Diário crônico XXVIII – A Copa da vida

(A crônica de hoje foi publicada ontem no blog da página de opinião do jornal Zero Hora, juntamente com outros textos sobre a Copa do Mundo.)



Popularmente, se diz que religião, política e futebol não se discute. Não estou de acordo, porque um debate sempre nos ajuda a construir o conhecimento. Isso, claro, se prevalecer a razão e, por conseguinte, os debatedores reconhecerem quando estão errados.
Porém, muitos não querem ver ruírem suas convicções e perderem algo que lhes dá apoio. O religioso busca na fé um sentido para sua vida. O militante vê apenas no seu partido as soluções para os problemas de um país. O torcedor jamais vai admitir que seu time esteja inferior ao outro. Deixam-se levar mais pelo lado emocional e, quando questionados, se não têm mais argumentos para se defenderem, podem partir para a violência.
No Brasil, de uma forma geral, as pessoas dificilmente discutem suas crenças religiosas, pois basta a palavra do padre ou do pastor para sustentar sua fé. No campo político, guiam-se pela mídia e as pesquisas, não suportam o horário eleitoral e quem se interessa um pouco mais se torna fanático, principalmente pelo partido que lhes satisfaz os interesses pessoais. Até aí, a máxima funciona.
 Já no futebol, as discussões se espalham por todo o canto. Todos têm sua opinião e vão até as últimas consequências para defender seu time, por exemplo. Nem nessa época de Copa do Mundo entram num consenso, pois cada um tem sua escalação preferida e não nutre a mesma simpatia pelo treinador. Só na hora do apito inicial todos se unem “numa só emoção”, como diz o slogan de uma rede de TV.
Esporte curioso, o ludopédio. Sim, ludopédio. Foi o nome que os gramáticos tentaram colocar no lugar do estrangeiro foot-ball. Mas num país que prefere shopping center a centro de compras (ou slogan em vez de frase de efeito), lógico que não ia pegar. Aportuguesou-se a expressão, na medida em que o jogo abrasileirou-se. Da mesma forma, deixou de ser da elite para se tornar popular e, principalmente, masculino. Aliás, há uma analogia psicanalítica que tenta entender o interesse do homem por esse esporte: o pé e a bola são símbolos do órgão sexual masculino, a goleira é o feminino e o gol é o orgasmo.
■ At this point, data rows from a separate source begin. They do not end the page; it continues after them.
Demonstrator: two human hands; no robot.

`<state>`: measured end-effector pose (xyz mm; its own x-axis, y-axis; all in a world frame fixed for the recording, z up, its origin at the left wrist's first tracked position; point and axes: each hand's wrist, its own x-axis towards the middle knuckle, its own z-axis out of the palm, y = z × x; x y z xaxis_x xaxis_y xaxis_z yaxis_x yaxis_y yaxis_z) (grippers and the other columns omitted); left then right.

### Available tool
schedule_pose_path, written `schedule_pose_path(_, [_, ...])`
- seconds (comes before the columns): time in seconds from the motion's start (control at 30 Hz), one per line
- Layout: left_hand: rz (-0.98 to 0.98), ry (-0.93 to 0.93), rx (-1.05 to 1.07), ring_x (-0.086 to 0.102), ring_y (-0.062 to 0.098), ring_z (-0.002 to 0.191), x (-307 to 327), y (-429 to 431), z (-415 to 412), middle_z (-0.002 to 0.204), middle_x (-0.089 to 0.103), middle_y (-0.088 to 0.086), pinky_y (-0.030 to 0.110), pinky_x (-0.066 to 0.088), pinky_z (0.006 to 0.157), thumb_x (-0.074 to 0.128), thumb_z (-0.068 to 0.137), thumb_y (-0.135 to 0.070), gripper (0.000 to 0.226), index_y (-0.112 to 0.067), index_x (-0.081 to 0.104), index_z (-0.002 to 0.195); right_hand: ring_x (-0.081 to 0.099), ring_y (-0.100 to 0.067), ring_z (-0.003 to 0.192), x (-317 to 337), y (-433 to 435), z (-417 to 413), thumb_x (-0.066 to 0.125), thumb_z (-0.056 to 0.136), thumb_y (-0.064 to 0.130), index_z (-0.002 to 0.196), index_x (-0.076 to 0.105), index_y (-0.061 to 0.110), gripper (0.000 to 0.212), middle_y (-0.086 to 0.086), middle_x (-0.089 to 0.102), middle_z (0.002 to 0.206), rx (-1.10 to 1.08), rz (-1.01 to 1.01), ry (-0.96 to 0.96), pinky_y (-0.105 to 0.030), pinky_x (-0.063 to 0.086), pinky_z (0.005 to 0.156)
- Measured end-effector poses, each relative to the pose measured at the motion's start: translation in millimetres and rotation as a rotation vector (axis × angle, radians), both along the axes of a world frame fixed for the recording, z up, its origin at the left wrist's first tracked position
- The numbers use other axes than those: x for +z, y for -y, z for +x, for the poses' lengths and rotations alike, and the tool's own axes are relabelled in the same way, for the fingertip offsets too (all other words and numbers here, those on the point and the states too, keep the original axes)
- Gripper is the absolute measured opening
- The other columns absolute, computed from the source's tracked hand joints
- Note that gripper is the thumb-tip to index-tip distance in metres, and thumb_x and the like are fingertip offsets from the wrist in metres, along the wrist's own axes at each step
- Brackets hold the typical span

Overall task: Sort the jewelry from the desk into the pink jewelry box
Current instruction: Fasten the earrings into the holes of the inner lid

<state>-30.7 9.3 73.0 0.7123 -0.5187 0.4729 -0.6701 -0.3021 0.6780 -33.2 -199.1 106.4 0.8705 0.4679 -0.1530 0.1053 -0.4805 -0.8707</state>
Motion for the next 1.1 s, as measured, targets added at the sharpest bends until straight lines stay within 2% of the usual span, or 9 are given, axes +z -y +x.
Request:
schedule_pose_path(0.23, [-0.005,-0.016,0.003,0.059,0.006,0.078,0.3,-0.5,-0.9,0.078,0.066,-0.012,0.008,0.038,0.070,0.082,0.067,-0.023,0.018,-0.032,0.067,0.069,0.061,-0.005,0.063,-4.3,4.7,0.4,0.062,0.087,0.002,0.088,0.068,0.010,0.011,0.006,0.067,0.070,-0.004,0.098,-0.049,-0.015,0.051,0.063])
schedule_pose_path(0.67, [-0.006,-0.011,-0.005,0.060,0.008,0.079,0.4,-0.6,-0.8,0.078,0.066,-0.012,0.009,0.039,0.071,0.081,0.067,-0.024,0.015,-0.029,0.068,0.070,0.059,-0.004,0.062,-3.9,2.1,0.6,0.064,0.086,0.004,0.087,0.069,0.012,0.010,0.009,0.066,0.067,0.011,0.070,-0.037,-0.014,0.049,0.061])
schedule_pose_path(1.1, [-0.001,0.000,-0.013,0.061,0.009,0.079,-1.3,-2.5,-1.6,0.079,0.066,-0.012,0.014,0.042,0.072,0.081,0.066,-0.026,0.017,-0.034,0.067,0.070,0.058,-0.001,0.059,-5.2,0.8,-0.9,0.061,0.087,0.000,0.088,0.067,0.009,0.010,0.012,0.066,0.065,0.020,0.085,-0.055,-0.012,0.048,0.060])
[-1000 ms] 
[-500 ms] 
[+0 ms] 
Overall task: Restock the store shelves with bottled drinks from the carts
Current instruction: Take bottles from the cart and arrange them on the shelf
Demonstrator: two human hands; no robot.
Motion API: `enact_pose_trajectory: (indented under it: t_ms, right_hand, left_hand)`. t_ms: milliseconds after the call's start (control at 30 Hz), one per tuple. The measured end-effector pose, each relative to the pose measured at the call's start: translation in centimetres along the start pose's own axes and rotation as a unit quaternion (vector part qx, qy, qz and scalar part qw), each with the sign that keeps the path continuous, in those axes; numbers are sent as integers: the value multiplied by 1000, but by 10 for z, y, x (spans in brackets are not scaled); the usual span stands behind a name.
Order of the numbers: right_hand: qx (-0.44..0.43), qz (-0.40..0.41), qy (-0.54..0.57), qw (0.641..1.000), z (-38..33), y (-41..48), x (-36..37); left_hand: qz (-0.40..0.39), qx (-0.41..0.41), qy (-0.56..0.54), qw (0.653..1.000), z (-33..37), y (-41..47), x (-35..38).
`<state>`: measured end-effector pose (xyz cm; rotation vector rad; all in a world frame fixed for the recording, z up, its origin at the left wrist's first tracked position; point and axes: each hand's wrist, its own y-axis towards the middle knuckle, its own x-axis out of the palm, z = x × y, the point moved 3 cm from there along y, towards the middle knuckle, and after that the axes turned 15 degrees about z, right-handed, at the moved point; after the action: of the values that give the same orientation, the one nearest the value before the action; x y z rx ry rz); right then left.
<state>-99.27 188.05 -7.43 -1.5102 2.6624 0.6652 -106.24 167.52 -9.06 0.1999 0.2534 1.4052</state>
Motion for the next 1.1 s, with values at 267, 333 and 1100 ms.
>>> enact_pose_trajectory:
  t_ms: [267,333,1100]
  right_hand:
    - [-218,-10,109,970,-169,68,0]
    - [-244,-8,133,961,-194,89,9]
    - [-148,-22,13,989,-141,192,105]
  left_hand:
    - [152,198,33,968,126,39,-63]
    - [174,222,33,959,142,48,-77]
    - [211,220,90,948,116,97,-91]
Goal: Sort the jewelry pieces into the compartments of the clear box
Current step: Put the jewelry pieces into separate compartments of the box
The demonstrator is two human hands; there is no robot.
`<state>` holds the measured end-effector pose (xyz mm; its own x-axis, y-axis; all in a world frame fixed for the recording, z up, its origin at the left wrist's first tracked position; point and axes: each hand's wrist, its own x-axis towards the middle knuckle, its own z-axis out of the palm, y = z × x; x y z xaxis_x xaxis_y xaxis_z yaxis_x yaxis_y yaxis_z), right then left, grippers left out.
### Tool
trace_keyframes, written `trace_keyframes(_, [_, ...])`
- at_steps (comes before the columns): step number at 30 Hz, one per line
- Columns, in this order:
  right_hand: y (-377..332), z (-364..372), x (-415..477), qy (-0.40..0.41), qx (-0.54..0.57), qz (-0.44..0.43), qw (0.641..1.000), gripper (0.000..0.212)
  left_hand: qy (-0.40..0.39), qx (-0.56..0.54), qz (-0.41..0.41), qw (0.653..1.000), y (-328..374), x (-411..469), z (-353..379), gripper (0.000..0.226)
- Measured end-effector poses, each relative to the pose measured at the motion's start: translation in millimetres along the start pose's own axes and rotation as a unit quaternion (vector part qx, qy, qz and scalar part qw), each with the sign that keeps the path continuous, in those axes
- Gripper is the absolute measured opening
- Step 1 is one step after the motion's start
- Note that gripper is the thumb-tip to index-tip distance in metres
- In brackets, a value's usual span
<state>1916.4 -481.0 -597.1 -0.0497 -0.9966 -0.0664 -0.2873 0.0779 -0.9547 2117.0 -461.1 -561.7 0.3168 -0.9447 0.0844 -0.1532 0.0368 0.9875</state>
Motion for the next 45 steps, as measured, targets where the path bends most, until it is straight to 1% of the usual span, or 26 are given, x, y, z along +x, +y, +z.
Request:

É o momento de alegria de um lado e o sentimento de perda do outro.
Nesse sentido, o futebol é uma metáfora para a vida: às vezes ganhamos, outras perdemos; há solidariedade e há deslealdade; há bondade e há violência; às vezes há jogo limpo, outras vezes há desonestidade; há tristezas e há alegrias; há tolerância e também preconceito; existem times pobres, outros ricos e alguns muito ricos; há baixos salários e há altos salários; erramos, acertamos; brigamos,  fazemos as pazes; batemos e apanhamos. Mas não podemos esquecer: os jogos terminam e se repetem em outros dias, os campeonatos se repetem todos os anos, a Copa do Mundo se repete a cada quatro anos. No entanto, a Copa da Vida não tem repetição e é mais real.